• [Prompt]: Return, from the lines below, each one that includes the word "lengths".

• [Supplied material]:
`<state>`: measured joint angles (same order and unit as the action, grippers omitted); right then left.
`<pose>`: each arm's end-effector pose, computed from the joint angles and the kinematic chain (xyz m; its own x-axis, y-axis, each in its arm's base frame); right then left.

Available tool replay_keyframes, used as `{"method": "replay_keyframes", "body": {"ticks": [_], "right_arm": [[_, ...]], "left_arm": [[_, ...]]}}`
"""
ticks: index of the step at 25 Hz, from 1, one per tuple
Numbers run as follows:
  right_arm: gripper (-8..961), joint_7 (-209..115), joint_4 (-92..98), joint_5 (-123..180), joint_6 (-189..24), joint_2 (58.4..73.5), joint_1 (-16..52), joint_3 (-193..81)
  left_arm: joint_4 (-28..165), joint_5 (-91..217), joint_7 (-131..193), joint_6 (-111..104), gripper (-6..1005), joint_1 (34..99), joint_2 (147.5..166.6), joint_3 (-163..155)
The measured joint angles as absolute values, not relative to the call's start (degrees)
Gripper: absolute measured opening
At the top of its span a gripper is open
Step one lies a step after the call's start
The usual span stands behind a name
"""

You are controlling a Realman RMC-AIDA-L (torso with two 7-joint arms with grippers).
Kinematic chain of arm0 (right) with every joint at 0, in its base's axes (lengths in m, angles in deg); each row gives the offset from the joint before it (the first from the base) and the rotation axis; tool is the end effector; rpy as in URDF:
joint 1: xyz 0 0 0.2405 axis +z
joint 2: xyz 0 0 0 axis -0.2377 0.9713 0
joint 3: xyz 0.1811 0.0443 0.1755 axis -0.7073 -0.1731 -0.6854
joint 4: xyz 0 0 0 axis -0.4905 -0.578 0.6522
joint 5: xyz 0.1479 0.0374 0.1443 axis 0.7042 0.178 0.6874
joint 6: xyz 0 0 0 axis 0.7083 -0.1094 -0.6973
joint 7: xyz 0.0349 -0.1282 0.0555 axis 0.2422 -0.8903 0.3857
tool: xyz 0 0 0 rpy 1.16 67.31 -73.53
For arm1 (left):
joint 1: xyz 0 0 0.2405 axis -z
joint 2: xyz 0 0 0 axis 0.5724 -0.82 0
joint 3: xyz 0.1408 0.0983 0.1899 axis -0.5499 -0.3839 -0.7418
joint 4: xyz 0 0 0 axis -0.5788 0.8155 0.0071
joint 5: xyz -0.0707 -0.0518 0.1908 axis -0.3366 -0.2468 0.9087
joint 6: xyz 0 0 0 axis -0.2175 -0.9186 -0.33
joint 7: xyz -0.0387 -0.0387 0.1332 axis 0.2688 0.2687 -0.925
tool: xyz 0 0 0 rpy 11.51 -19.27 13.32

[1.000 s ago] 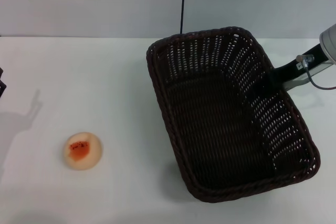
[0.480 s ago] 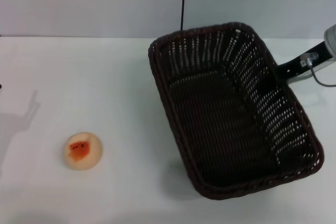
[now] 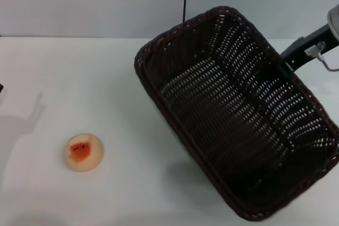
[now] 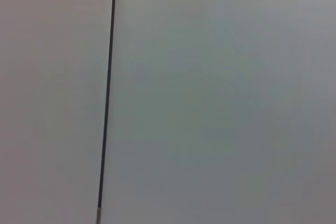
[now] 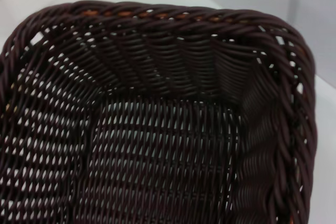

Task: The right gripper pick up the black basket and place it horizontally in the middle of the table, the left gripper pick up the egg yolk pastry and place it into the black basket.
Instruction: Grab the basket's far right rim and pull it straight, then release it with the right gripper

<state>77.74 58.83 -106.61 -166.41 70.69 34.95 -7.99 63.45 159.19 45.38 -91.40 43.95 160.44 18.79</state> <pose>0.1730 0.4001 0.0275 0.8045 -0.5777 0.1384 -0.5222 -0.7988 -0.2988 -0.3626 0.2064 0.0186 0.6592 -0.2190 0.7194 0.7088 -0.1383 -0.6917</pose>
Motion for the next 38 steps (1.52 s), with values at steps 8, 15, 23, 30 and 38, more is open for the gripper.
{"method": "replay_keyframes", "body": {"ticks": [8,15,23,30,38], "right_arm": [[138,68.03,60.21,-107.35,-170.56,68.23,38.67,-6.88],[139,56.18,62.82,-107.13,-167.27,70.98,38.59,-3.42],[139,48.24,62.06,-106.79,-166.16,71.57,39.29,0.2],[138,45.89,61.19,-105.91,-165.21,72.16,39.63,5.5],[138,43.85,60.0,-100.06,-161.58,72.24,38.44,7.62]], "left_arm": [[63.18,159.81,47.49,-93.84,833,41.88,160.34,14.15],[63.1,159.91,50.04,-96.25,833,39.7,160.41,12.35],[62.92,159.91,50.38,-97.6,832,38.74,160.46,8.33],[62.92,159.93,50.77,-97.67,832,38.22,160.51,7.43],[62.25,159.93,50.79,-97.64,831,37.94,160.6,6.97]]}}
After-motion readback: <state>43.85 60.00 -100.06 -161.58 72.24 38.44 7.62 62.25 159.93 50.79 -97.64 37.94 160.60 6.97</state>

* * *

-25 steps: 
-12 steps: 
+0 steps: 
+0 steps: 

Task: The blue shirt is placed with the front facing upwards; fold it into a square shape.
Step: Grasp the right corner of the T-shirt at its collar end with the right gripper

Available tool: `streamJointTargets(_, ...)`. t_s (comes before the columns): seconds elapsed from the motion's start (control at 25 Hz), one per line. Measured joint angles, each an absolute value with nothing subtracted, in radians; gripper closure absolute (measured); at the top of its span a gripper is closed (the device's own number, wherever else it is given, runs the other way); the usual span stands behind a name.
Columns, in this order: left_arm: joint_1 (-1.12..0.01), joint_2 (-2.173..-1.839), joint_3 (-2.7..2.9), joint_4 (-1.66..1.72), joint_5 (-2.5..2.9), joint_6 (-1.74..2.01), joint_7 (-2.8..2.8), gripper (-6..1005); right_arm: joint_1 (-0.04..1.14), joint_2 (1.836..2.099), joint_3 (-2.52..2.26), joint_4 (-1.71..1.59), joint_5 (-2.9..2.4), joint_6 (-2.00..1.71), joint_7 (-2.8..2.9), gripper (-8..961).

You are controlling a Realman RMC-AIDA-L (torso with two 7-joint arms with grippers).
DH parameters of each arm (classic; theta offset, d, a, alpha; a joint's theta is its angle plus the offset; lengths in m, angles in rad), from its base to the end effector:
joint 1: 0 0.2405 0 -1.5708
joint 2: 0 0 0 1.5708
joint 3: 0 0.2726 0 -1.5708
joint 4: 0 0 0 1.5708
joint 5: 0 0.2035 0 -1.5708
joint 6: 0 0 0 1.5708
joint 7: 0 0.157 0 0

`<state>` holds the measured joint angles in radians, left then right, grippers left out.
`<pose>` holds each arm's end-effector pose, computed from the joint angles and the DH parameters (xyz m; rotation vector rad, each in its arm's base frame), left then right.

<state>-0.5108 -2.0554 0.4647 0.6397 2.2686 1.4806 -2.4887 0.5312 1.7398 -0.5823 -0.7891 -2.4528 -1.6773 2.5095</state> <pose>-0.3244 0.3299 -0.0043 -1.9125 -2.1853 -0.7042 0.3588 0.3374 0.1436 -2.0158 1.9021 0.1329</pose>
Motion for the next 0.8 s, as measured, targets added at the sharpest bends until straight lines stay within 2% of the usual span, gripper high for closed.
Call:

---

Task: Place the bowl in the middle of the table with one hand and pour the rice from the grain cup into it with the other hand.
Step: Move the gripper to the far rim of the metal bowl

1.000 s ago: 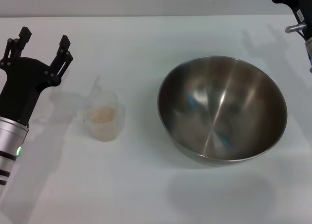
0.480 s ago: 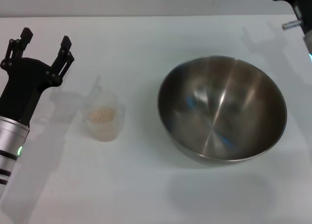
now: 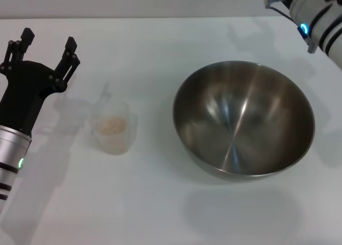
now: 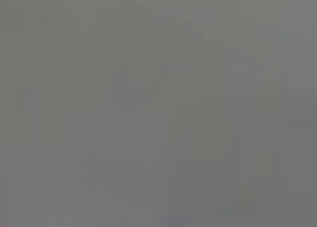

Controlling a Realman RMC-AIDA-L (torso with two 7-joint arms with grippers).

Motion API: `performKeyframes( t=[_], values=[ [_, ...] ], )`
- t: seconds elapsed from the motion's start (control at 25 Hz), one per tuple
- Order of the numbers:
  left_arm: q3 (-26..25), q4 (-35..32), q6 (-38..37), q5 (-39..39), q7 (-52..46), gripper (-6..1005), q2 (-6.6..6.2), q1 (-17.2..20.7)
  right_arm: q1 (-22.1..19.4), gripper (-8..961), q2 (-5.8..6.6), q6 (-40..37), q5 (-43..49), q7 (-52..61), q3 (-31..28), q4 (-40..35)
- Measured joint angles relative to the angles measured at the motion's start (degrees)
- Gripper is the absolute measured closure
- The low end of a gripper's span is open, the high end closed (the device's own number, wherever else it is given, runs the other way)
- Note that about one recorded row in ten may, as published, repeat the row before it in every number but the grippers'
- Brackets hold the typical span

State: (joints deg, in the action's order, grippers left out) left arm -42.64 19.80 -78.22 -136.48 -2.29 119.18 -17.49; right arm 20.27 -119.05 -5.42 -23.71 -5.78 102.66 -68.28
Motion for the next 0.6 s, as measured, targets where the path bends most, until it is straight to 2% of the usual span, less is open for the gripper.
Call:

• [Output for this task]:
Kinematic chain of arm0 (right) with every joint at 0, in its base's axes (lengths in m, angles in deg); each row gives the offset from the joint before it (the first from the base) and the rotation axis; tool is the end effector; rpy as in URDF:
DH parameters of each arm (classic; theta offset, d, a, alpha; a joint's theta is its angle plus the offset; lengths in m, angles in rad), from its base to the end effector:

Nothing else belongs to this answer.